Os caminhoneiros buscam substituir-se ao Tribunal Superior Eleitoral (TSE), decidindo sobre a lisura do segundo turno. Não apontam erros nem equívocos, agem apenas como arruaceiros ou rebeldes sem causa, procurando criar o caos num país de dimensões continentais em que as rodovias são o principal meio de transporte de carga industrial e alimentos.

Mesmo apertada, a vitória de Lula não foi jamais questionada ou posta em dúvida. O único detalhe duvidoso ocorreu no Nordeste do País, reduto lulista, onde a Polícia Rodoviária Federal (PRF) bloqueou estradas no dia da eleição, sob pretexto de “revisar documentos”, contrariando o que o TSE havia proibido. Ou seja, o “detalhe duvidoso” só poderia favorecer o candidato Bolsonaro.

A máquina do poder governamental fez-se evidente nesse detalhe. Fora disso, porém, nada ocorreu que possa ofuscar a lisura do segundo turno.

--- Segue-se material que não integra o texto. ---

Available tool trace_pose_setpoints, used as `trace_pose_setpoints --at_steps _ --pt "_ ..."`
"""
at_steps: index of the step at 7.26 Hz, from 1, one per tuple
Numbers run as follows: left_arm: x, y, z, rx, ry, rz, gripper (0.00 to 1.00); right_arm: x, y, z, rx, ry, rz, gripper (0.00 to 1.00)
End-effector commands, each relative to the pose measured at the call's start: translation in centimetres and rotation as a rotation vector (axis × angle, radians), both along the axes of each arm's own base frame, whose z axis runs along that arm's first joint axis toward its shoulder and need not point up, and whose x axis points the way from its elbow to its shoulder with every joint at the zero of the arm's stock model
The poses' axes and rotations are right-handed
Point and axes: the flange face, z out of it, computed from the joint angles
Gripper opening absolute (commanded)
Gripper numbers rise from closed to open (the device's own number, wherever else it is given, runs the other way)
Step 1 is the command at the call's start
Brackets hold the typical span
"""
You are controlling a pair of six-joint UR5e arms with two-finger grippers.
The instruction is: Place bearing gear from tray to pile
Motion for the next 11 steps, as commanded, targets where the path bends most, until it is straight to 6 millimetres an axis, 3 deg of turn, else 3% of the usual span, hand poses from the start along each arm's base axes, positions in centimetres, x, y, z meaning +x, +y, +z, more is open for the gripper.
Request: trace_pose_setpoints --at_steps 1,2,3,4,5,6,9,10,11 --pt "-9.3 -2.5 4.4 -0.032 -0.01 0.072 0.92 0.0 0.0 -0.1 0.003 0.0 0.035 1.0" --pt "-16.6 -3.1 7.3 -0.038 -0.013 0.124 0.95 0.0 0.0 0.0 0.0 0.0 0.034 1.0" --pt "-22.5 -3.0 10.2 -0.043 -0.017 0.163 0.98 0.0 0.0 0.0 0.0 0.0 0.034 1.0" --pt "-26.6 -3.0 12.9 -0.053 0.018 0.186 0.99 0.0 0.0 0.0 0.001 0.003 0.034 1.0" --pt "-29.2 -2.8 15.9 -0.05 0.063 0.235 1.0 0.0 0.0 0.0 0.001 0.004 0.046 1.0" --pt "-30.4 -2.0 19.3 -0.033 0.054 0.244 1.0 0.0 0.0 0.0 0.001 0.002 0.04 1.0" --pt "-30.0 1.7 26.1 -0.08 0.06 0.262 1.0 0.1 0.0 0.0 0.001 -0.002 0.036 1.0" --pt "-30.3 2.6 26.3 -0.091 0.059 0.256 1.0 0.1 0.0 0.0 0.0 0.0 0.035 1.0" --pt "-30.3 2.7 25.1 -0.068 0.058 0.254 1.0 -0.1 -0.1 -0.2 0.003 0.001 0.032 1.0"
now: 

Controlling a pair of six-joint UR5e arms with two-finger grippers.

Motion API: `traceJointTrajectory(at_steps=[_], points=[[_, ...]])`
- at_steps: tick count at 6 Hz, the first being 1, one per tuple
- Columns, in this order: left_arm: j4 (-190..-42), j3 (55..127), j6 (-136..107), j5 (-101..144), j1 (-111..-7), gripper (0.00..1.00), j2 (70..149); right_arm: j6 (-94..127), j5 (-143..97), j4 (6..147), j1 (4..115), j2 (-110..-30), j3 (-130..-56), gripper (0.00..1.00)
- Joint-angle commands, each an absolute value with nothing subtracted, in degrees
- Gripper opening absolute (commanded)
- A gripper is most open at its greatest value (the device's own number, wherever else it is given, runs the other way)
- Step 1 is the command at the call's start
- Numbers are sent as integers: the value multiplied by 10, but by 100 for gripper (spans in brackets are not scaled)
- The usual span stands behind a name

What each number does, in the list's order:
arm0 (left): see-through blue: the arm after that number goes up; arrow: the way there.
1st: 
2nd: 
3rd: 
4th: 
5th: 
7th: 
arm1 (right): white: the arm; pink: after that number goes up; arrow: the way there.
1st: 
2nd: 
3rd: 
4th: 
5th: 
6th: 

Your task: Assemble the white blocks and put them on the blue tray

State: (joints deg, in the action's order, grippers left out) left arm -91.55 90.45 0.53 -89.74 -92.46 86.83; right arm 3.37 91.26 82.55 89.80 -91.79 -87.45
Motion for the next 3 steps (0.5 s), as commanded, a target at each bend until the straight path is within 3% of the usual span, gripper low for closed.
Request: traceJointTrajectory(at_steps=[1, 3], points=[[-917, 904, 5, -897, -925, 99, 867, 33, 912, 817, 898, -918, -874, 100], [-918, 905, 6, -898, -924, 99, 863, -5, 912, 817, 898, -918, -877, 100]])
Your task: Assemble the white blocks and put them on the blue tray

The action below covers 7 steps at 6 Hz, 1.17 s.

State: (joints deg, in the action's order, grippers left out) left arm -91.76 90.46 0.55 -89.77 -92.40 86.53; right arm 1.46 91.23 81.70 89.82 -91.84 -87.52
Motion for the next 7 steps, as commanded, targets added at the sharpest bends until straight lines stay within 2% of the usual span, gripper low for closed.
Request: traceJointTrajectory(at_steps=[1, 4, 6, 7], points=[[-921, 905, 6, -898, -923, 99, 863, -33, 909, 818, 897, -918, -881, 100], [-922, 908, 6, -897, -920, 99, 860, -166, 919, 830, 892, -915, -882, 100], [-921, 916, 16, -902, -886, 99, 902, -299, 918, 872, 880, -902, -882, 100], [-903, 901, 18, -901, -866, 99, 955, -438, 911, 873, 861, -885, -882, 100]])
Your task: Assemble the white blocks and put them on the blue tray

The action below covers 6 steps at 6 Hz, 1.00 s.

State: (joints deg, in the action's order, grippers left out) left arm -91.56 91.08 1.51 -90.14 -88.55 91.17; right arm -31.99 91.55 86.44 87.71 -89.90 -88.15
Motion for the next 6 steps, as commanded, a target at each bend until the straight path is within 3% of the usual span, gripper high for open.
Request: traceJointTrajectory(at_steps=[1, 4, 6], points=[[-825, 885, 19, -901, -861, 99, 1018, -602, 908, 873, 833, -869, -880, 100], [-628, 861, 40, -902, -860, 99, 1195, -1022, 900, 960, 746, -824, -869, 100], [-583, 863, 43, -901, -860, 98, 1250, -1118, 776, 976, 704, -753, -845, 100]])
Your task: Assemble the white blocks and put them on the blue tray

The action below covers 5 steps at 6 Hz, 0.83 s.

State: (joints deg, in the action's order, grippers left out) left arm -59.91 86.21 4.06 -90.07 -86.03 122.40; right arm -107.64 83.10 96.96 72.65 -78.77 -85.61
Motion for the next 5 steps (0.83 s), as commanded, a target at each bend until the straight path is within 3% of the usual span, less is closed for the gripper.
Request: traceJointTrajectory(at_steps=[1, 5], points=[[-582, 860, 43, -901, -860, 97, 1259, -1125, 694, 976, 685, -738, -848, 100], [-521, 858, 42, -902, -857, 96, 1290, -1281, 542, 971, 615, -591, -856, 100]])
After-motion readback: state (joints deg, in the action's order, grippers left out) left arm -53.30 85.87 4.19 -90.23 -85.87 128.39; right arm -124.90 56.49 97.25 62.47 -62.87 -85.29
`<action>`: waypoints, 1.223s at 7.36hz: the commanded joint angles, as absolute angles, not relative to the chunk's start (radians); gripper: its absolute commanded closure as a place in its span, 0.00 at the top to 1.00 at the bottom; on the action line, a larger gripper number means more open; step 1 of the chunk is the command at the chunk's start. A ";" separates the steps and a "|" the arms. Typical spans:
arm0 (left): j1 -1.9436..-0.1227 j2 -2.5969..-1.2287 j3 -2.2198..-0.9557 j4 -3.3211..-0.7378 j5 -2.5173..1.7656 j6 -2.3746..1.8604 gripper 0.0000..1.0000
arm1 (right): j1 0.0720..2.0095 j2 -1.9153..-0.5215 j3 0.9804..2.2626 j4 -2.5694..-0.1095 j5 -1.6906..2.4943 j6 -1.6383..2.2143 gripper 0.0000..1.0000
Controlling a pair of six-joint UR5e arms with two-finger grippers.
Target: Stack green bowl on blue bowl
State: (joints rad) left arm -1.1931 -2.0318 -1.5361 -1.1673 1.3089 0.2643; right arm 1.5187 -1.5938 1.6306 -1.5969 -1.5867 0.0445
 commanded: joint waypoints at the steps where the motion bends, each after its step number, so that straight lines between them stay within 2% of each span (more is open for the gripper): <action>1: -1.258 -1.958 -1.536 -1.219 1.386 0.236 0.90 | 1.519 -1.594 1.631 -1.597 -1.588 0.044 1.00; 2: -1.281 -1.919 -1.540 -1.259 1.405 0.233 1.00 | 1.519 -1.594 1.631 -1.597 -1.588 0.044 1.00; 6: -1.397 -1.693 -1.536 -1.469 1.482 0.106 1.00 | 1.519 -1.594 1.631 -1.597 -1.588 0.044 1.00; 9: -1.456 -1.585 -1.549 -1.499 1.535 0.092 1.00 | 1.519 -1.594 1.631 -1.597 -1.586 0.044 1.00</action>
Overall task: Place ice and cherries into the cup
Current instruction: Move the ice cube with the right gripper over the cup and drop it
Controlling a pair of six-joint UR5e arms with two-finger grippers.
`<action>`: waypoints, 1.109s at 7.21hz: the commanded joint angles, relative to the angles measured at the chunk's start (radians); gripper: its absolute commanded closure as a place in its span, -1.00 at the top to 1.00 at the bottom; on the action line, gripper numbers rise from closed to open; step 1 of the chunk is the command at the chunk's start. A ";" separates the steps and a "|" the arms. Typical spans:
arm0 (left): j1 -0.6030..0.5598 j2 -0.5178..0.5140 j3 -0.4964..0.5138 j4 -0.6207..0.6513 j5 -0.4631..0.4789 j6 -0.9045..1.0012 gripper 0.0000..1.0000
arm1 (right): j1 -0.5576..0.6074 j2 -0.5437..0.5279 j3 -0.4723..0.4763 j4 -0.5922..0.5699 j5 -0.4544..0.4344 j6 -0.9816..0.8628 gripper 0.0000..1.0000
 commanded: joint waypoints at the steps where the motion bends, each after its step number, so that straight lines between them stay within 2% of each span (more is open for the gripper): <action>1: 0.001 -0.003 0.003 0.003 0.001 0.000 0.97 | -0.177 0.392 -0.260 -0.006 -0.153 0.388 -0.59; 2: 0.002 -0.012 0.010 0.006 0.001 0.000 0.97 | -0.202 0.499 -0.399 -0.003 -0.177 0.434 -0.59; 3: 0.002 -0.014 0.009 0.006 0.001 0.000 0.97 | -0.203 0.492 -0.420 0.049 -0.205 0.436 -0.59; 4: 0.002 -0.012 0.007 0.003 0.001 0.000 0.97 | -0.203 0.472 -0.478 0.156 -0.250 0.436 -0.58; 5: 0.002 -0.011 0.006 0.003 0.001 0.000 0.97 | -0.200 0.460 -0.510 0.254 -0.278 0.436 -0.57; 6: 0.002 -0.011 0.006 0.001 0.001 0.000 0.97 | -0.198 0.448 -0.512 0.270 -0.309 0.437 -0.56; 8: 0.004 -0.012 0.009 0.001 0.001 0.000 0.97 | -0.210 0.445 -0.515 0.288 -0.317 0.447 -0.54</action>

Alguns detalhes, porém, mostram que a tempestade não acabou e está a caminho do terrorismo. Ao referir-se ao criminoso bloqueio de estradas, o próprio presidente afirmou que “os movimentos populares refletem um sentimento de injustiça e indignação de como se deu o processo eleitoral”. Em várias capitais, fanáticos bolsonaristas gritam defronte aos quartéis pedindo “intervenção militar” para manter o atual presidente, mesmo que tenha perdido a eleição.

O fanatismo é um câncer social capaz de se multiplicar ao infinito e tornar-se devastador. A tempestade que pode gerar tem de ser impedida agora, já e já.